Over the years, baseball ballparks have changed. In some ways only Fenway Park in Boston still captures the smell of the traditional hotdog. Baseball is now a game consumed with the surreal fascination for analytics. Every pitch and swing returns to the dugout filled with data and meaning. However, at the top step of the dugout the author Alva Noë now appears. He is the philosopher fan whose book Infinite Baseball (about the size of a softball) provides interesting insight into various aspects of the game. He understands the playing field is special and offers this explanation in his preface,

What happens in baseball is less a matter of the material facts on the ground than it is a matter of who did what—that is, who is to be credited with this or that action. To play baseball is always to be absorbed in the task of figuring out how to apportion praise and blame. Baseball's concerns are, in this sense, forensic or juridical.

Noë early in his book acknowledges the importance of scorekeeping in baseball, but his own writing delves much deeper. The discipline of philosophy requires one to ask the big questions. Noë wants one to study the game of baseball, not simply watch it. He wants one to reflect and think, not simply cheer; to reflect is to become philosophical.

Of the thirty-two short essays in Infinite Baseball the first one is about the topic everyone has been talking about the last few years. "Do we need to speed up baseball?" According to Noë, the history of baseball is the history of rule changes. No one can argue against this. The contemporary alarm seems to echo from the concern that young people today find the game boring. Speeding it up is viewed as making the game more attractive to a new fan base. Noë offers a different and perhaps a more insightful explanation: "The rule changes now contemplated are of an entirely different kind. They aren't designed to improve the game but, rather to improve the product."

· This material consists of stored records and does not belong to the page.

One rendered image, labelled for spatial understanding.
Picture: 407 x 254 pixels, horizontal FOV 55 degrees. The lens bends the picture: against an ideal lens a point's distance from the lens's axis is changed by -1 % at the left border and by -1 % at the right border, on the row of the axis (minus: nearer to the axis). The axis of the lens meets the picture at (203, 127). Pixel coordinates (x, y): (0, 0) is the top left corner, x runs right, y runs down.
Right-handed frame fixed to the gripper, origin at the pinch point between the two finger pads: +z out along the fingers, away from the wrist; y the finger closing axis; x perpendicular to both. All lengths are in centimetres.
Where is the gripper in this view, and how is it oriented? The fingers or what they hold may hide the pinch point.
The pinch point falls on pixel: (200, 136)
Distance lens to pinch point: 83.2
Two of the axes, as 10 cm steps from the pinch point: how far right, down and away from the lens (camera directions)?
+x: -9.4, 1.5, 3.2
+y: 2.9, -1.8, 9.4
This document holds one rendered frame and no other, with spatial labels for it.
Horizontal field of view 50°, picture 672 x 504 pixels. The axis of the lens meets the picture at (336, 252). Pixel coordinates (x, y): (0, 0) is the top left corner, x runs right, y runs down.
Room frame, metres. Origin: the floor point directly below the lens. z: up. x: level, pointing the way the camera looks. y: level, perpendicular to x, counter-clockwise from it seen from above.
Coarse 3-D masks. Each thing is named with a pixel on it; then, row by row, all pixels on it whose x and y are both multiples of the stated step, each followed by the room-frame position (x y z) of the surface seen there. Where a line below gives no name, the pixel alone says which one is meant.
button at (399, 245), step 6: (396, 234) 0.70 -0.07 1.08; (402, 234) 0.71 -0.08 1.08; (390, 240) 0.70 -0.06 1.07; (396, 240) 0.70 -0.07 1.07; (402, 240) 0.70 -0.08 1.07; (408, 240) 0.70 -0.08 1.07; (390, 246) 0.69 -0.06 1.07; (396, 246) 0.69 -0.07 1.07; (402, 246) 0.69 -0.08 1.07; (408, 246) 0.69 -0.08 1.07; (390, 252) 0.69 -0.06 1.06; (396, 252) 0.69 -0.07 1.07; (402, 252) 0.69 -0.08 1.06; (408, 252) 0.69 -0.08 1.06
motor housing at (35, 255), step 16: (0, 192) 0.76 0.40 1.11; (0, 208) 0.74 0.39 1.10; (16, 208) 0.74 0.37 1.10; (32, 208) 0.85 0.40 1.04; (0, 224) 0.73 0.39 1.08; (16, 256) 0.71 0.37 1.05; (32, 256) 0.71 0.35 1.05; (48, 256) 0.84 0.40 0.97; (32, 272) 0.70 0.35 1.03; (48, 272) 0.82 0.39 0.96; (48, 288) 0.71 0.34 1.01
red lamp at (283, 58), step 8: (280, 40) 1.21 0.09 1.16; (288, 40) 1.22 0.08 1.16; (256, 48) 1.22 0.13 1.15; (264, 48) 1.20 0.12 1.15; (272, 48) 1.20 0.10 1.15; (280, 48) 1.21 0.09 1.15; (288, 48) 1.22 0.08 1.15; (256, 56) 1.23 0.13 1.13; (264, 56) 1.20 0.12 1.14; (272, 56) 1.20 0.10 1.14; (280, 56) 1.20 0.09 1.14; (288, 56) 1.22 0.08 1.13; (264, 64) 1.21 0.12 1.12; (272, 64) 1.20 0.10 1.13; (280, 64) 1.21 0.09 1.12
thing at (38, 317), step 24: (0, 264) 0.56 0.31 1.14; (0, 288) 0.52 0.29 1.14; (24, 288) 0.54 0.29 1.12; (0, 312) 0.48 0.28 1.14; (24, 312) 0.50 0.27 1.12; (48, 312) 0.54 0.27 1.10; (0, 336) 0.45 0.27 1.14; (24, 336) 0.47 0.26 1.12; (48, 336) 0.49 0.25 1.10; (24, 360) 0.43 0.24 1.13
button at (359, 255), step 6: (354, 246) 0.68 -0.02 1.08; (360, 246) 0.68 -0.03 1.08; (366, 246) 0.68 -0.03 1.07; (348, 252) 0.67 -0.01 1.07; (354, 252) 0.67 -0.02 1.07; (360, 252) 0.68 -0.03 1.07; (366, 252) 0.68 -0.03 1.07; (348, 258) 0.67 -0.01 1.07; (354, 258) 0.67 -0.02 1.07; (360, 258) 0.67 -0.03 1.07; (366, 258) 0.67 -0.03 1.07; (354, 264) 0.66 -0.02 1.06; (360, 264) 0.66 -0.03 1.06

If baseball is turned into just another business, our nation will suffer. The "idea" of baseball will be lost. Noë prefers for the game of baseball to continue to be slow. Let the game just happen. Reading Infinite Baseball, one respects and even admires Noë's intellectual innocence. When he compares a baseball game to a good conversation or long friendship one can applaud the game's eternal pace.

In the essay "In Praise of Being Bored," he is found embracing a philosophy of wellness: "I say, God save us from today's ramped-up, multiinterrupted, selfie-consumed, fast-paced world! We need to slow down. We need to turn off. We need to unplug."

Some baseball fans will find it ironic that attempts to speed the game up actually have been slowed because of instant replay. Noë was a naysayer when it was first introduced, but now he writes in support of it. His honesty on this issue illustrates the openness of his mind and his ability to continue to see things from a thoughtful position. Noë's thinking about the game retains a degree of fluidity. This complements the structure of the book and the effectiveness of the short essay form which he uses.

From 2010-2017, Noë's "shorts" were a combination of balls and strikes written for a National Public Radio website. There are a few essays that could be viewed as passed balls. They are opinions by Noë that catch the reader's attention but fail to hold it beyond the turning of the page. "The Problem with Baseball on TV" is one of them.

Alva Noë's book encourages the reader to buy a ticket to a game. Baseball should be a shared experience. Noë writes about how people at baseball games primarily talk about baseball. He mentions how baseball folks are "endlessly engaged in evaluating plays and in developing theories—even mathematical and...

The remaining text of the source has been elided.